Activity> Every line from the start of the listing below through the line that contains "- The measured" is to be reproduced word for word.

Records for this exercise>

=== Section Start ===

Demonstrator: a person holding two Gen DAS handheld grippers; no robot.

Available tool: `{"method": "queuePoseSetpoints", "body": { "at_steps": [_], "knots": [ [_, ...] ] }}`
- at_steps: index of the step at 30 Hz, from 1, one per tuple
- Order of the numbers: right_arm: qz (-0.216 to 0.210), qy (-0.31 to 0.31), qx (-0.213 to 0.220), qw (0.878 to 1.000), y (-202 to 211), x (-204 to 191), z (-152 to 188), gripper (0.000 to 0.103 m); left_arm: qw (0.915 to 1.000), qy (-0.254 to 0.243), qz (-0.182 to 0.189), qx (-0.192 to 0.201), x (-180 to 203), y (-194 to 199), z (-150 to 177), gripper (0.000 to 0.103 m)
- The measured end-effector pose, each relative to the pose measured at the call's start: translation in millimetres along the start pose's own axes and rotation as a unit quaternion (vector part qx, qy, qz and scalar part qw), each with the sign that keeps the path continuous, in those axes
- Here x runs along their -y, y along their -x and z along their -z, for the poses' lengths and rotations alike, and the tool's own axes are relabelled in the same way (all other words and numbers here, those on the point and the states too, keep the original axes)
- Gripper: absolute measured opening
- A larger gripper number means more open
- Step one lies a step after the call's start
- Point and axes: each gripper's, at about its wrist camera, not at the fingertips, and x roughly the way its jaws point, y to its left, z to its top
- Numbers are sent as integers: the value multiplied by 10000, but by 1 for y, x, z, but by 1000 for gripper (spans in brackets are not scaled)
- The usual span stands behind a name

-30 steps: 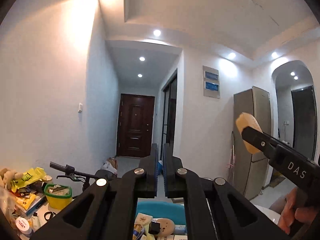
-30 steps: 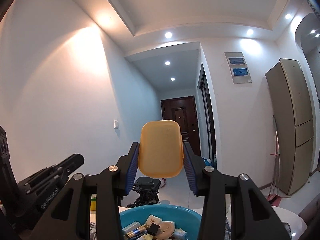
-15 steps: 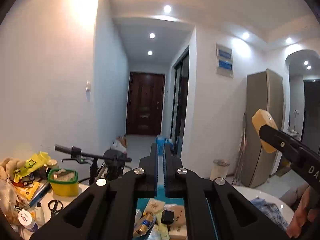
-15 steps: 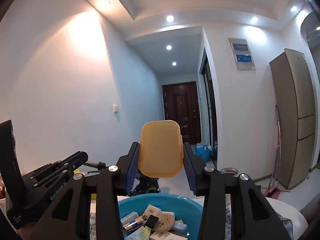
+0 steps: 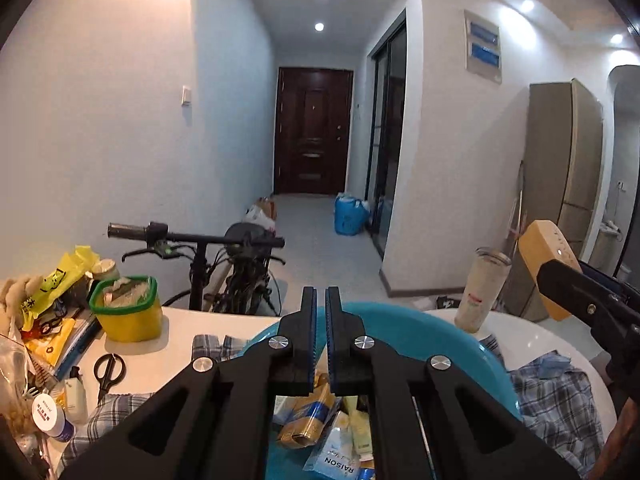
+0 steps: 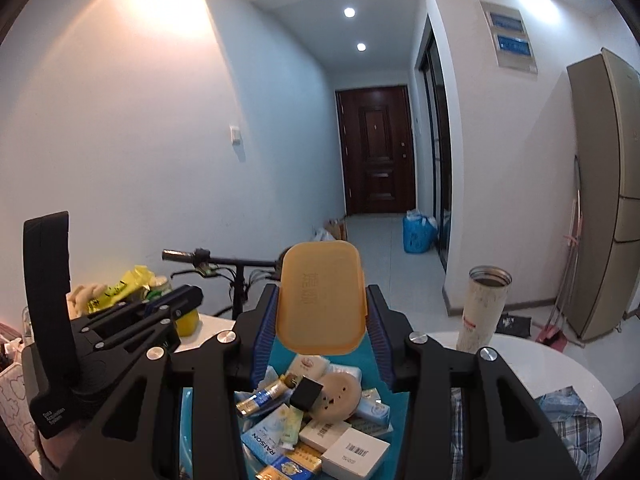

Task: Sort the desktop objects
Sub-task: 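Carry the soap box over the turquoise basin with the right gripper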

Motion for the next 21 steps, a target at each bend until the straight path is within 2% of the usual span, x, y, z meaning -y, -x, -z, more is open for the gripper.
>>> {"method": "queuePoseSetpoints", "body": {
  "at_steps": [7,11,15,21],
  "knots": [
    [-103,31,-789,9968,-31,12,14,41,9964,-83,47,-844,1,-41,15,5],
    [-438,53,-1273,9909,-48,11,25,41,9929,-244,23,-1164,5,-52,20,5],
    [-451,161,-1677,9847,-65,7,33,41,9844,-347,0,-1723,4,-74,31,5],
    [-413,-46,-1978,9794,-90,14,42,41,9780,-329,-37,-2057,1,-92,41,5]
  ]
}}
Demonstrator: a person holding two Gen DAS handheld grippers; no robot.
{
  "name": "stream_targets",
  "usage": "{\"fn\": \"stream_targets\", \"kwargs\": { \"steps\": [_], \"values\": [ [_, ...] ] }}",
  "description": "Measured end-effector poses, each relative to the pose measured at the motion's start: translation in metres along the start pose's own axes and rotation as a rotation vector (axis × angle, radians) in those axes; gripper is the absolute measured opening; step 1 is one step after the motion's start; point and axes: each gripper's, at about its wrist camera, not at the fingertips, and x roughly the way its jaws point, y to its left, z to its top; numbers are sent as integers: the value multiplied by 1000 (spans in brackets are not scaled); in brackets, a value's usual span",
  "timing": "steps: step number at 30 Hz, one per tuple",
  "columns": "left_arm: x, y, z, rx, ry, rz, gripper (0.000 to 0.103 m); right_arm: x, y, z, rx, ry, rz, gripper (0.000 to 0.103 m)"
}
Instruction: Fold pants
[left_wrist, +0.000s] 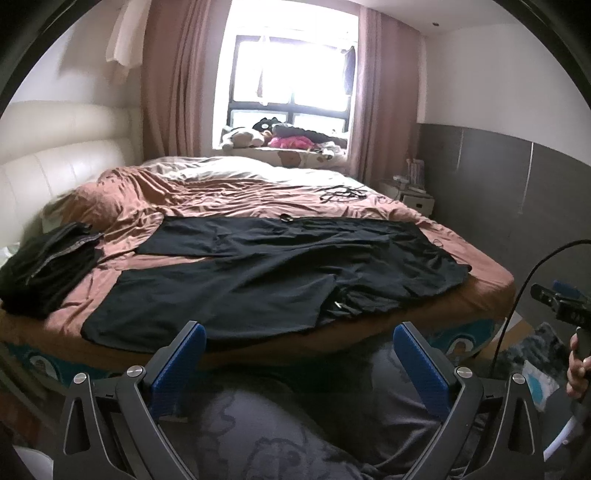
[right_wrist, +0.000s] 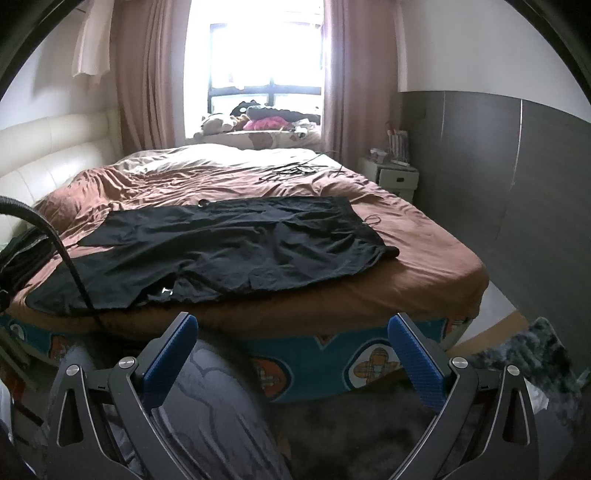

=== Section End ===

Task output>
Demonstrator: a person holding two Gen DAS handheld grippers; no robot.

Available tool: `{"method": "queuePoseSetpoints", "body": { "at_steps": [_], "knots": [ [_, ...] ] }}`
- at_steps: index of the step at 30 Hz, from 1, one per tuple
- Order of the numbers: right_arm: qz (-0.216 to 0.210), qy (-0.31 to 0.31), qx (-0.213 to 0.220), qw (0.878 to 1.000), y (-202 to 211), x (-204 to 191), z (-152 to 188), gripper (0.000 to 0.103 m); left_arm: qw (0.915 to 1.000), qy (-0.254 to 0.243), qz (-0.182 to 0.189), qx (-0.192 to 0.201), x (-180 to 203), y (-194 to 199), z (-150 to 177), gripper (0.000 to 0.103 m)
- The measured end-effector pose, each relative to the pose measured at the call's start: translation in millimetres along the start pose's own axes and rotation as a unit quaternion (vector part qx, qy, qz and scalar part qw), each with the sign that keeps the path continuous, in those axes

Nothing else remains to be done for this exercise.